Britain’s growing class of the educated yet unemployed are turning to postgraduate studies and valueless internships
Last week I found myself in a pub talking (against my will) to a self-proclaimed entrepreneur, an inebriated online trader of printer cartridges who poured at least 50 per cent of his drink into his shoes. He was a strange sort, a drinker of WKD for one. But what made this particular gentleman more memorable still was what he revealed to me – that he was abandoning his entrepreneurial endeavours and returning to university, all because “he couldn’t think of anything else to do.”
Hearing someone take on a second degree with such indifference is quite a rarity these days. And not without reason. Studying for a postgraduate degree is a financial commitment not for the faint-hearted.

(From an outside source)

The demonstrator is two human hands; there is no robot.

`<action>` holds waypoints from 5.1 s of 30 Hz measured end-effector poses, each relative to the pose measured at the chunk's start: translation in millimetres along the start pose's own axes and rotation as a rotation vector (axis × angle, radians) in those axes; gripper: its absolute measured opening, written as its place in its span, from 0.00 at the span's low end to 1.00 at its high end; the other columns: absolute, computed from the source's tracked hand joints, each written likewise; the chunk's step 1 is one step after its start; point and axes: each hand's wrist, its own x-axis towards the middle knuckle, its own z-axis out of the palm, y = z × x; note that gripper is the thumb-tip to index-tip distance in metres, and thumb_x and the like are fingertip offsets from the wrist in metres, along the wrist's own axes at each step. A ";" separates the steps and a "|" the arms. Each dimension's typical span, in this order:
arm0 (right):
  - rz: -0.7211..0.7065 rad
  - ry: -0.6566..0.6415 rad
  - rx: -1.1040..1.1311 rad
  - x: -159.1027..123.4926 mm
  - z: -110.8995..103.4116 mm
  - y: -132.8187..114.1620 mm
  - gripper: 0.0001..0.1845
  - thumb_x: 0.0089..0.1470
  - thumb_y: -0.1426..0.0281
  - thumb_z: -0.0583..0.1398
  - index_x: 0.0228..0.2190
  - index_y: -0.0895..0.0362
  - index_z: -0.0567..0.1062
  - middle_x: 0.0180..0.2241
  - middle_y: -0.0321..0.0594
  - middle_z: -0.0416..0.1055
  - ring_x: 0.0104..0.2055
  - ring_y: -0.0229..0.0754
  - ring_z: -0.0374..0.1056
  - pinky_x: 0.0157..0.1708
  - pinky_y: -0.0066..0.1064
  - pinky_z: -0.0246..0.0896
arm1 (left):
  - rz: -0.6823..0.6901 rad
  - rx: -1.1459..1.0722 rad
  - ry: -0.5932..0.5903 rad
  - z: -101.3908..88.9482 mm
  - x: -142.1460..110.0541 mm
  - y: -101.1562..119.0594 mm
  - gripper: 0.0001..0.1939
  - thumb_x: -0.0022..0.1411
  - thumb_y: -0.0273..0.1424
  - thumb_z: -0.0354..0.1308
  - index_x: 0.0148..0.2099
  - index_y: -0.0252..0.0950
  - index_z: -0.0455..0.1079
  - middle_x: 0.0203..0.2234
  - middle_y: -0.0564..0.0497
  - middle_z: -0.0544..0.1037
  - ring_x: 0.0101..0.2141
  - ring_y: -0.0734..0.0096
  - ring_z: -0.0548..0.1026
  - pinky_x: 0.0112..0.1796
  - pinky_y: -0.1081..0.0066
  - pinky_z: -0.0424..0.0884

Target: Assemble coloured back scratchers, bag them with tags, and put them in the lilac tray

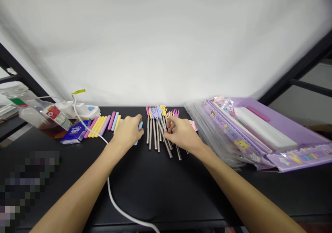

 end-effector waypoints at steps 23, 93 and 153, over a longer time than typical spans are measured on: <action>0.125 0.078 -0.238 15.5 -14.7 -20.6 0.10 0.40 0.74 0.62 0.27 0.53 0.67 0.22 0.34 0.70 0.26 0.42 0.66 0.28 0.33 0.53 | 0.189 -0.423 0.121 -3.8 -7.7 19.7 0.07 0.58 0.26 0.55 0.38 0.36 0.74 0.19 0.57 0.69 0.21 0.73 0.66 0.26 0.70 0.59; 0.268 0.296 1.089 -10.5 -77.4 23.1 0.21 0.40 0.67 0.76 0.21 0.55 0.69 0.21 0.30 0.61 0.21 0.30 0.58 0.18 0.24 0.54 | 0.609 -0.376 0.402 -5.9 -6.2 2.3 0.12 0.70 0.36 0.57 0.47 0.36 0.77 0.34 0.49 0.82 0.30 0.71 0.78 0.33 0.72 0.70; 0.412 -0.081 1.061 -19.8 -54.3 10.7 0.25 0.36 0.62 0.77 0.21 0.58 0.68 0.19 0.31 0.66 0.17 0.26 0.53 0.16 0.24 0.47 | 0.899 -0.006 0.842 12.0 -4.2 11.8 0.14 0.67 0.17 0.53 0.52 0.28 0.71 0.41 0.41 0.83 0.40 0.62 0.80 0.39 0.64 0.76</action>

Tuition fees for one year of postgraduate study vary from as little as £3,000 to as much as £30,000. And they’re rising still. Data collected by The National Society of UK Tuition Fees puts the average figure around the £6,500 mark for the academic year 2011-2012, a 24 per cent increase on figures for 2010-2011. To add to the joy, funding for courses is also decreasing. Even Directgov admits “there’s a lot of competition for postgraduate funding”. Well that’s good to know.
For the majority who don’t receive funding there are other options – taking out a career development loan for one. Far less attractive than your bog standard student loan, the interest rates on a career development loan are around 9.9 per cent, cheap by comparison with unsecured lending but by all other counts pretty darn high. With the prospect of such unappealing repayments, it is unsurprising more and more postgraduates are choosing to split their studies part time and working alongside them. And that’s only if the course allows it.
So considering the ever growing monetary burden of a second degree, why did UCAS report a record number of postgraduate applications this year? It’s pretty simple really: the sticky black web of the job market. With so many highly qualified, capable graduates flooding the scene, making yourself stand out has become key. It’s no longer a case of being an interesting person. You’re a cage fighting poet who restores WWII tanks in your spare time? Not good enough.
The key to dodging the unemployment bullet is now a master’s, heck why not a PhD too. As the number of unemployed new graduates rises, the value of the undergraduate degree decreases. For those of us who took the decision to study an arts subject this is magnified further. I might as well state on my CV, “I know this degree has no practical application but, let me tell you, I had a GREAT time.”
Employers have the pick of the bunch and they’re going to make the most of it. When faced with so many tantalisingly over qualified potential employees, why wouldn’t they? Unfortunately that leaves the rest of us with GCSEs, A-Levels and degrees that just aren’t quite enough. Whether we’re being priced out or not, the pressure on new graduates to gain further qualifications is growing.
So what for those who decide against further financial drain? How else can we stand out from the crowd? Ah yes – the internship. That old fruit. With so few jobs and so many unemployed, we find ourselves part of a growing culture that encourages unpaid work under the guise of professional development. Organisations need staff but they can’t afford them, people need jobs but can’t get them. The result is an influx of unpaid interns.
Traditionally an internship provided a structured training programme that more often than not offered paid employment at its conclusion. An internship benefitted both intern and employer, providing training and development to prepare both for eventual employment. For some lucky people this is still the case, but for most, it has evolved into long hours slaving under the iron fist of a sweaty browed, tight-trousered buffoon who can’t be bothered to do his filing.
Instead of a scheme of structured development, days are spent going on cupcake runs (yes, really) for borderline sociopaths who address themselves in the third person and would struggle to pick out your face let alone your name. And don’t even entertain the idea of employment at the end of it; this is purely for the pleasure of “experience on your CV”. Such a system is not only exploitative but also brazenly elitist, because few young people – not even entrepreneurial printer cartridge vendors – could realistically maintain financial independence without an income.
For now we seem to be a little stuck – stuck in a murky pool of unemployment quick sand with the only way out ending in almost certain financial ruin. And there doesn’t appear to be any sign of that changing. Until the government takes steps to change the pitiful higher education funding system and put an end to internship programmes that both exploit and exclude, young people will continue to fight a losing financial battle.
So we are faced with a decision: take the crippling financial hit and undertake further studies? Or face the job market without, driving out applications for months, even years, until someone opens a (menial administrative) door for you? Personally I’m opting for the latter. Right now, the thousands I have already amassed in undergraduate debt will be quite enough. For me, unlike my sticky-shoed friend, there’s no going back.